One year on since the Francis enquiry what has the NHS learned?

7th February 2014 Clinical Negligence

This week marks a year since the watershed Francis enquiry into NHS standards which followed the shocking revelation that hundreds of patients had died needlessly at Stafford Hospital.

The report which followed the enquiry made 290 recommendations for providers of healthcare, regulators and the government and concluded that a change of culture in the NHS was needed to raise safety levels and put patients first.

A year is not a long time to revolutionise such a huge, historic and complex organisation. However as a solicitor specialising in medical negligence at JMW who has represented countless patients and families affected by poor care I would hope to see some progress and that the wheels off change have begun to turn.

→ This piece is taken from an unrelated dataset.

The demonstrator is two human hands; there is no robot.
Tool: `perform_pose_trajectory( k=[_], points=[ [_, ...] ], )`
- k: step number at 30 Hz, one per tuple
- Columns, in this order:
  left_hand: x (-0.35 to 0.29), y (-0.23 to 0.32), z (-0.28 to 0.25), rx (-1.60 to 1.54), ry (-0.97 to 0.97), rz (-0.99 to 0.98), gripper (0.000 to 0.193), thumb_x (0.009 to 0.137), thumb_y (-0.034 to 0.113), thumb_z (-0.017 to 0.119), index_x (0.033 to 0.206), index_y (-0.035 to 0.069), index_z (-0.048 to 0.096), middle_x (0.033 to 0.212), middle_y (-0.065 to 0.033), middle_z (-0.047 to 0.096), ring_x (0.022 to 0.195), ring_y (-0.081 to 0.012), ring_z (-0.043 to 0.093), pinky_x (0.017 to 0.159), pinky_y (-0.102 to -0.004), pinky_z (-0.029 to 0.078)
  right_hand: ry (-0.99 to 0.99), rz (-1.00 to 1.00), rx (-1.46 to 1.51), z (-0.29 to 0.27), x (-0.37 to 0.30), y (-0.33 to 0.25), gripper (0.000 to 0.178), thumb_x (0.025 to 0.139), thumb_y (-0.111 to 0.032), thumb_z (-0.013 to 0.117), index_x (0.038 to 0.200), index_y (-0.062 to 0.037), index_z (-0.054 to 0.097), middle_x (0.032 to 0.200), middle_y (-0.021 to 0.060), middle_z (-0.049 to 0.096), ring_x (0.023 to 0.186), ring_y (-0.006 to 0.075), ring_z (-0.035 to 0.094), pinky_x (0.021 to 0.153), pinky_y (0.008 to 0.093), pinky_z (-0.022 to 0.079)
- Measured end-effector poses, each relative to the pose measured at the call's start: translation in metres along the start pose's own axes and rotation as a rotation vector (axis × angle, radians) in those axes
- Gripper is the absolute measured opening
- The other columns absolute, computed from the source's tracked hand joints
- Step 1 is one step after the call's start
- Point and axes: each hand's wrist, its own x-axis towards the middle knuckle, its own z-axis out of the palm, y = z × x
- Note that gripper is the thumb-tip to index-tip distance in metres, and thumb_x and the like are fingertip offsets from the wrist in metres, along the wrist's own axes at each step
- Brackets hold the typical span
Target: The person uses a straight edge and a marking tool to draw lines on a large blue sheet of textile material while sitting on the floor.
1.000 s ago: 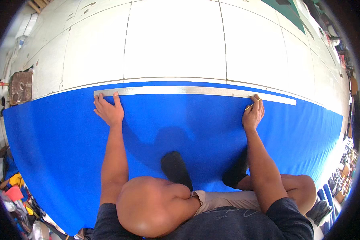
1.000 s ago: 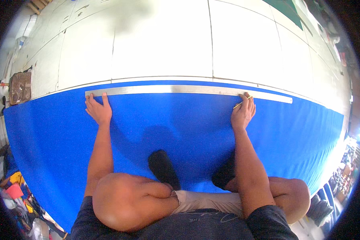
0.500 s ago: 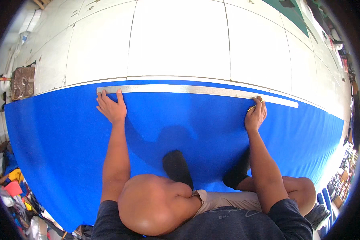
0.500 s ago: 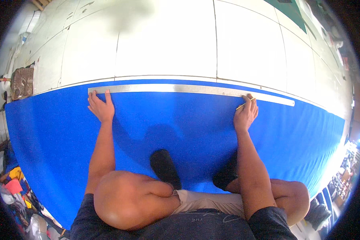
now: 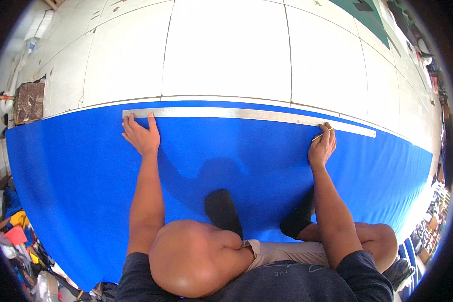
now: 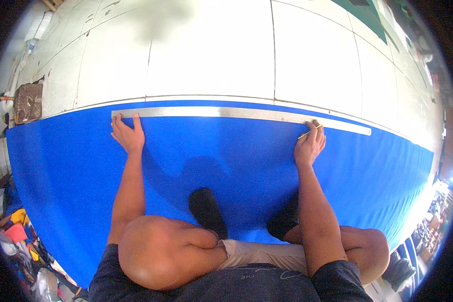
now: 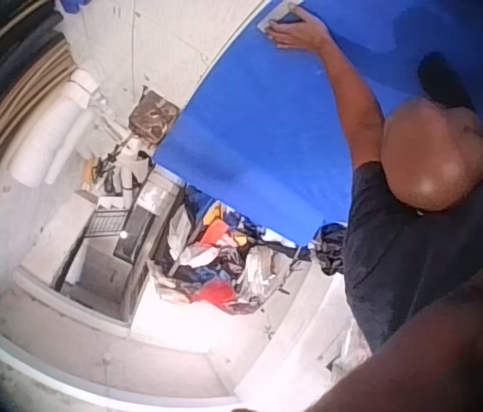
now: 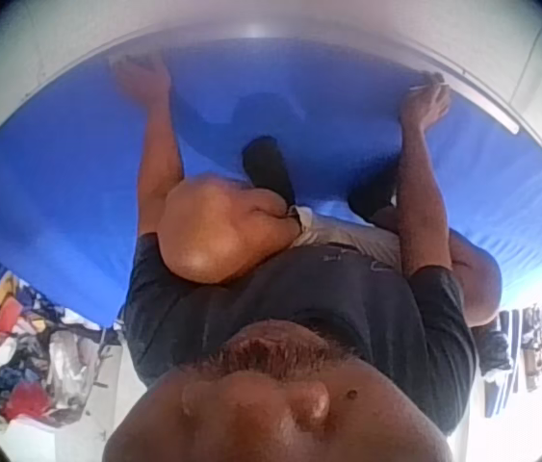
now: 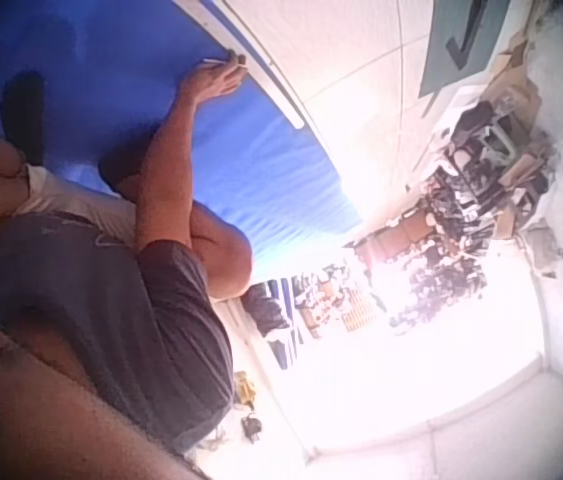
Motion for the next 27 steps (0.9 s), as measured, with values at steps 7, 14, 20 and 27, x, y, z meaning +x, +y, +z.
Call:
perform_pose_trajectory(
  k=[7, 14, 20, 27],
  points=[
    [-0.0004, -0.0044, 0.0026, -0.051, 0.054, 0.020, 0.074, 0.090, 0.048, 0.067, 0.137, -0.006, 0.047, 0.148, -0.0297, 0.041, 0.144, -0.0430, 0.035, 0.119, -0.0645, 0.021, 0.014, -0.001, 0.000, 0.0019, 0.0002, 0.0009, 0.033, 0.091, -0.004, 0.053, 0.122, -0.0137, 0.063, 0.141, 0.0100, 0.057, 0.140, 0.0307, 0.045, 0.117, 0.0479, 0.029],
    [-0.0012, -0.0049, 0.0022, -0.050, 0.055, 0.030, 0.074, 0.090, 0.049, 0.067, 0.137, -0.005, 0.047, 0.148, -0.0289, 0.042, 0.143, -0.0427, 0.036, 0.118, -0.0644, 0.022, 0.014, -0.002, 0.004, -0.0003, 0.0005, -0.0011, 0.034, 0.091, -0.003, 0.053, 0.122, -0.0127, 0.063, 0.141, 0.0110, 0.057, 0.139, 0.0310, 0.045, 0.117, 0.0478, 0.029],
    [0.0006, -0.0076, 0.0012, -0.039, 0.037, 0.031, 0.076, 0.090, 0.052, 0.066, 0.138, -0.004, 0.047, 0.148, -0.0273, 0.043, 0.143, -0.0415, 0.035, 0.119, -0.0633, 0.021, 0.003, 0.006, 0.009, -0.0025, 0.0008, -0.0045, 0.034, 0.091, -0.003, 0.052, 0.122, -0.0122, 0.062, 0.141, 0.0117, 0.057, 0.139, 0.0320, 0.045, 0.117, 0.0484, 0.029],
    [0.0012, -0.0062, -0.0003, -0.035, 0.008, 0.012, 0.078, 0.090, 0.053, 0.067, 0.140, -0.003, 0.047, 0.150, -0.0260, 0.042, 0.145, -0.0404, 0.033, 0.120, -0.0629, 0.020, 0.016, -0.017, 0.009, 0.0010, -0.0009, 0.0000, 0.034, 0.092, -0.004, 0.052, 0.124, -0.0119, 0.061, 0.142, 0.0123, 0.056, 0.141, 0.0333, 0.043, 0.118, 0.0498, 0.028]
  ],
)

There was welcome news, therefore, from Health Secretary Jeremy Hunt this week who has been quoted as saying that the NHS in England has 'changed for the better' (BBC). Mr Hunt says that the changes brought in since the Francis enquiry, including a new inspection regime and tougher action for hospitals that are failing, have led to a 'real shift in priorities.

According to the BBC, other changes include:

  • More nurses
  • A stronger voice for patients
  • Compassionate care replacing a tick box culture
  • Fourteen hospitals placed into special measures
  • New post of chief inspector of hospitals created
  • Overhaul of Care Quality Commission inspections
  • Hospitals forced to publish ward staffing levels from April and whether they meet recommended numbers

These are all vitally important changes but what will be key is ensuring they filter down into the everyday workings of hospitals and GP surgeries up and down the country. Some of the patients the team at JMW are representing have reported that staffing levels negatively impacted on their care and that their concerns about their, or a loved one's, condition were not heeded - with sometimes tragic consequences. In my experience training, internal awareness raising campaigns and effective governance will all be vital to ensuring those particular changes are realised.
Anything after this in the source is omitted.